### EXERCISE PROMPT
For the data below, give again exactly the lines from the one containing "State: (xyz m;" through the one containing "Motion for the", both ends included, and no others.

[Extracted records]
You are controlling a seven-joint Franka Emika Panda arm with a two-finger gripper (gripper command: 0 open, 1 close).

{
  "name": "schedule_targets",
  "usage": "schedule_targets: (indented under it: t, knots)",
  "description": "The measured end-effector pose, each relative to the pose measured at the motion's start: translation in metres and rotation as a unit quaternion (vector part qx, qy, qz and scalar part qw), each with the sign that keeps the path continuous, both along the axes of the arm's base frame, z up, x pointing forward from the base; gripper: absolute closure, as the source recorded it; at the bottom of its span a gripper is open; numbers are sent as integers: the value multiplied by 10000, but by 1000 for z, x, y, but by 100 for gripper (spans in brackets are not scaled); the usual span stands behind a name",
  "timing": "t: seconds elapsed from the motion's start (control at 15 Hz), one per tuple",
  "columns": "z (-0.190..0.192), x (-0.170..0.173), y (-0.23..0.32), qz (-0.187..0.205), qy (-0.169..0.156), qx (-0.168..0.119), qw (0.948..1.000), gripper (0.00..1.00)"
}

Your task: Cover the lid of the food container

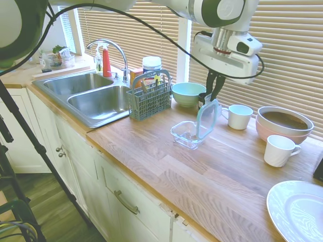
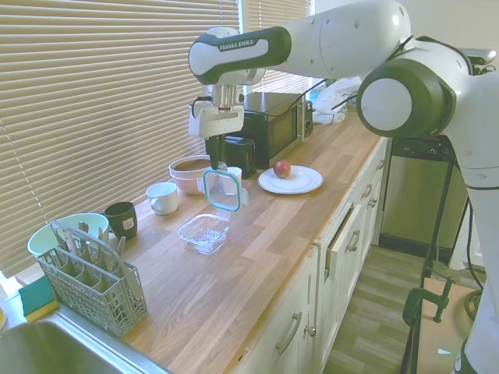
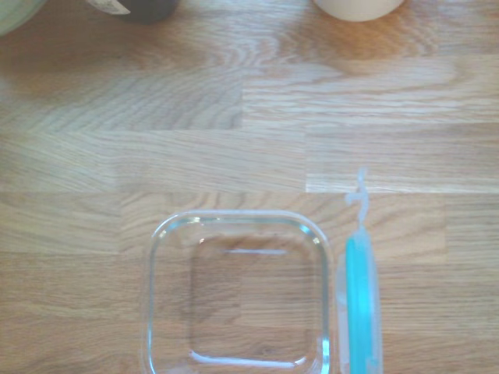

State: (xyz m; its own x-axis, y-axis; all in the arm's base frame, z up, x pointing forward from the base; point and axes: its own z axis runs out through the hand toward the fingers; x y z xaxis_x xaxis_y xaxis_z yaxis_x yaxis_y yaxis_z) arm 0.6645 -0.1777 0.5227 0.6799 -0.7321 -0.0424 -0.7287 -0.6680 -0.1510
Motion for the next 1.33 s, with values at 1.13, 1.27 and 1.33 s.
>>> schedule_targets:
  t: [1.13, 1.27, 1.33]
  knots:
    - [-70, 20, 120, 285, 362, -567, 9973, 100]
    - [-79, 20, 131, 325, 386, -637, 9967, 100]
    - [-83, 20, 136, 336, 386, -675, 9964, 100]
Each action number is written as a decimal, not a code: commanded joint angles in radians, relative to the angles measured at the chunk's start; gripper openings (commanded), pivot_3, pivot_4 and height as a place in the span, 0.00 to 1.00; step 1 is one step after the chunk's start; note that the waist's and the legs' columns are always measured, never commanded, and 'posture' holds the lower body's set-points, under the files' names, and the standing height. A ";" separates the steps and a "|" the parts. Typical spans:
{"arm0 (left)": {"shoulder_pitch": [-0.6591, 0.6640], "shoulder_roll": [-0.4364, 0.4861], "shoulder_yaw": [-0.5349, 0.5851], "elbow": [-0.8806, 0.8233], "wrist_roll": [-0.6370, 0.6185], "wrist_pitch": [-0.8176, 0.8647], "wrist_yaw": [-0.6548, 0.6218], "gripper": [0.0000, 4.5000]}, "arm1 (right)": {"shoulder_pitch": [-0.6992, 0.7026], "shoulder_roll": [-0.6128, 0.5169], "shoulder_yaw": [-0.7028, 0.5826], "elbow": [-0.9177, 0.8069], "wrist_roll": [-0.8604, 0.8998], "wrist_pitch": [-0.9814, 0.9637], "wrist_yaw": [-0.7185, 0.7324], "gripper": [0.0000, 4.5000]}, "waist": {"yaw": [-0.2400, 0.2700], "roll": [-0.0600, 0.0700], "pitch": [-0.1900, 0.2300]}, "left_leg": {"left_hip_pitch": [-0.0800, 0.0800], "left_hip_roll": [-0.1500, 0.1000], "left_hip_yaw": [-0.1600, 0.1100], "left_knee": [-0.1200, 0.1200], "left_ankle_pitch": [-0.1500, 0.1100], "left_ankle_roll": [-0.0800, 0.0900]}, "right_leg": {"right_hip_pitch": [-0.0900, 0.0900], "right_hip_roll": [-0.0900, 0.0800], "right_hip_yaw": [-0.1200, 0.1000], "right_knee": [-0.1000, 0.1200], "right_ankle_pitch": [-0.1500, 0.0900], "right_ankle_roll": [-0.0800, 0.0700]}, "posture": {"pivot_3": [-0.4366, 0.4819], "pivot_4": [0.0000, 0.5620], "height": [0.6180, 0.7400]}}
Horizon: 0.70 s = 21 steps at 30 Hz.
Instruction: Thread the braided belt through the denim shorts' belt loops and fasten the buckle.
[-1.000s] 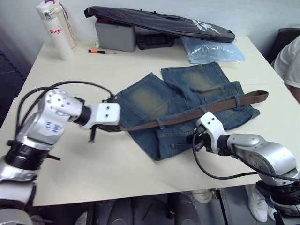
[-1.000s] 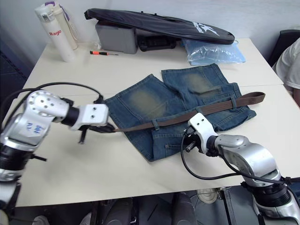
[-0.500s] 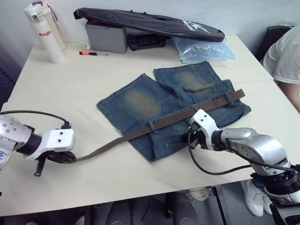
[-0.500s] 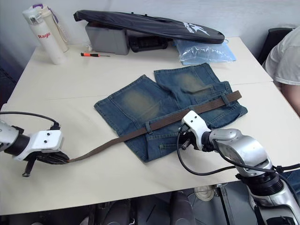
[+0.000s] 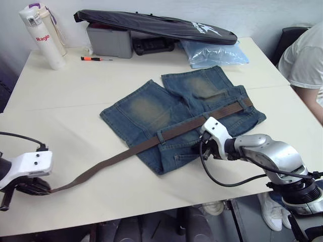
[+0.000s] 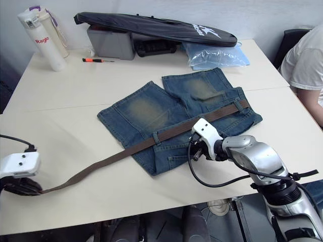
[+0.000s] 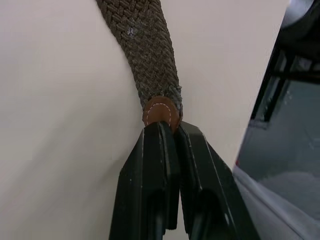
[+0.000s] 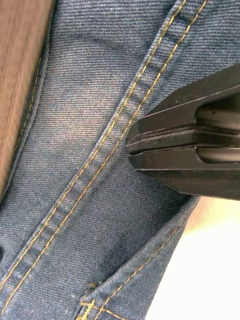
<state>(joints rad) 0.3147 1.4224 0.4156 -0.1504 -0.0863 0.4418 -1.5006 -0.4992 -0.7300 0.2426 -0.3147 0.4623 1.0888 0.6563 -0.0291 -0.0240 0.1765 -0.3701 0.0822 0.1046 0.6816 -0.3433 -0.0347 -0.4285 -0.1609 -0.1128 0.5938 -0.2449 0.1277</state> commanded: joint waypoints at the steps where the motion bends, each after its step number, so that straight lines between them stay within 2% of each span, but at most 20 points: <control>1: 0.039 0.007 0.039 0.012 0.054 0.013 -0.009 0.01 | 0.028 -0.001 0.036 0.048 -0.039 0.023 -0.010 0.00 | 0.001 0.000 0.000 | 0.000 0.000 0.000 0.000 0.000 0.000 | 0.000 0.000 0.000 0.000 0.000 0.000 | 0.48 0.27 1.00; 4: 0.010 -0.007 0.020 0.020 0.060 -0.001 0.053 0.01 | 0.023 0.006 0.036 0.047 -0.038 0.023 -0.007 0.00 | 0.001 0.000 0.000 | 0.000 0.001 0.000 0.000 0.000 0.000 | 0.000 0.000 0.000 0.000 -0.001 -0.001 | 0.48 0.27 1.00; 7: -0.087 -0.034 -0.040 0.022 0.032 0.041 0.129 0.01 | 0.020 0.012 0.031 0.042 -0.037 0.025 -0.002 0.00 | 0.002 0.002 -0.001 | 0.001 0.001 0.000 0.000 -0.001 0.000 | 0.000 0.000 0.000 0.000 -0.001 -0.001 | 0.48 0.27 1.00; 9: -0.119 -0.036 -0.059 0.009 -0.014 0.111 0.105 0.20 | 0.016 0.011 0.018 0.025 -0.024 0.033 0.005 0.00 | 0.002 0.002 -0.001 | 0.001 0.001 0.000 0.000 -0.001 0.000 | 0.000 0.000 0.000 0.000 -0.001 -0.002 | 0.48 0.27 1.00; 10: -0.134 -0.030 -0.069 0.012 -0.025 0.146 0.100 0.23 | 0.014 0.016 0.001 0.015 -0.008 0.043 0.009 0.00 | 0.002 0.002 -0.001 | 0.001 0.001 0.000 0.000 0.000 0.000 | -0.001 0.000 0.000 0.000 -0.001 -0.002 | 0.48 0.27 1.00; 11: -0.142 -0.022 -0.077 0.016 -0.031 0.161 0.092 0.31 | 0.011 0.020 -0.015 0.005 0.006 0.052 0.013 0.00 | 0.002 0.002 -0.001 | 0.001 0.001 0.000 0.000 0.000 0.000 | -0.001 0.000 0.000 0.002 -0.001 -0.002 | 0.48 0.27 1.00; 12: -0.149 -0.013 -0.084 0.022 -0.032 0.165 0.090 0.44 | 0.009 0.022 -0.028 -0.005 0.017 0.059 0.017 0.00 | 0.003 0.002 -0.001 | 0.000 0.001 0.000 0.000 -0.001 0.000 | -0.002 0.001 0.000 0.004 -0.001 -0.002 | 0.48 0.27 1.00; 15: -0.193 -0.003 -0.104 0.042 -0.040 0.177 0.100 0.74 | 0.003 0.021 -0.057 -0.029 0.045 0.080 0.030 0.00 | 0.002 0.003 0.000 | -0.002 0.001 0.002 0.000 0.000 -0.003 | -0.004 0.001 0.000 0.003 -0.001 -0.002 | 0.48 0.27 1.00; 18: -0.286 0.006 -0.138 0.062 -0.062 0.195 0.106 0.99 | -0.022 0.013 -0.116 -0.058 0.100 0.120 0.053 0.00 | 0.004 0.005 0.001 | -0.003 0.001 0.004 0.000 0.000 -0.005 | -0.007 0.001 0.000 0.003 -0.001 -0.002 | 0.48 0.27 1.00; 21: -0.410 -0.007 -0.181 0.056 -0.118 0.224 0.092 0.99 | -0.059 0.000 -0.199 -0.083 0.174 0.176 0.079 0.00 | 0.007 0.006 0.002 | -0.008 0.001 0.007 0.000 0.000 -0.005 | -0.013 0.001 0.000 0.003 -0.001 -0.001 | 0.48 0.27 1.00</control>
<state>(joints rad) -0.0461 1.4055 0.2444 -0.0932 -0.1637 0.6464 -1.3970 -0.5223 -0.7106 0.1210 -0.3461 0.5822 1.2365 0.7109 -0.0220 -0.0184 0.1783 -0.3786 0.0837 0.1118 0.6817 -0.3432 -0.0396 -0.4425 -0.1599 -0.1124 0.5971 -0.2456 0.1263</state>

### RESPONSE AREA
State: (xyz m; its own x-axis, y-axis; all in the arm's base frame, z up, x pointing forward from the base; point and axes: its own z axis runs out through the hand toward the fingers; x y z xaxis_x xaxis_y xaxis_z yaxis_x yaxis_y yaxis_z) arm 0.6645 -0.1777 0.5227 0.6799 -0.7321 -0.0424 -0.7287 -0.6680 -0.1510
Motion for the next 1.33 s, with values at 1.13, 1.27 and 1.33 s.

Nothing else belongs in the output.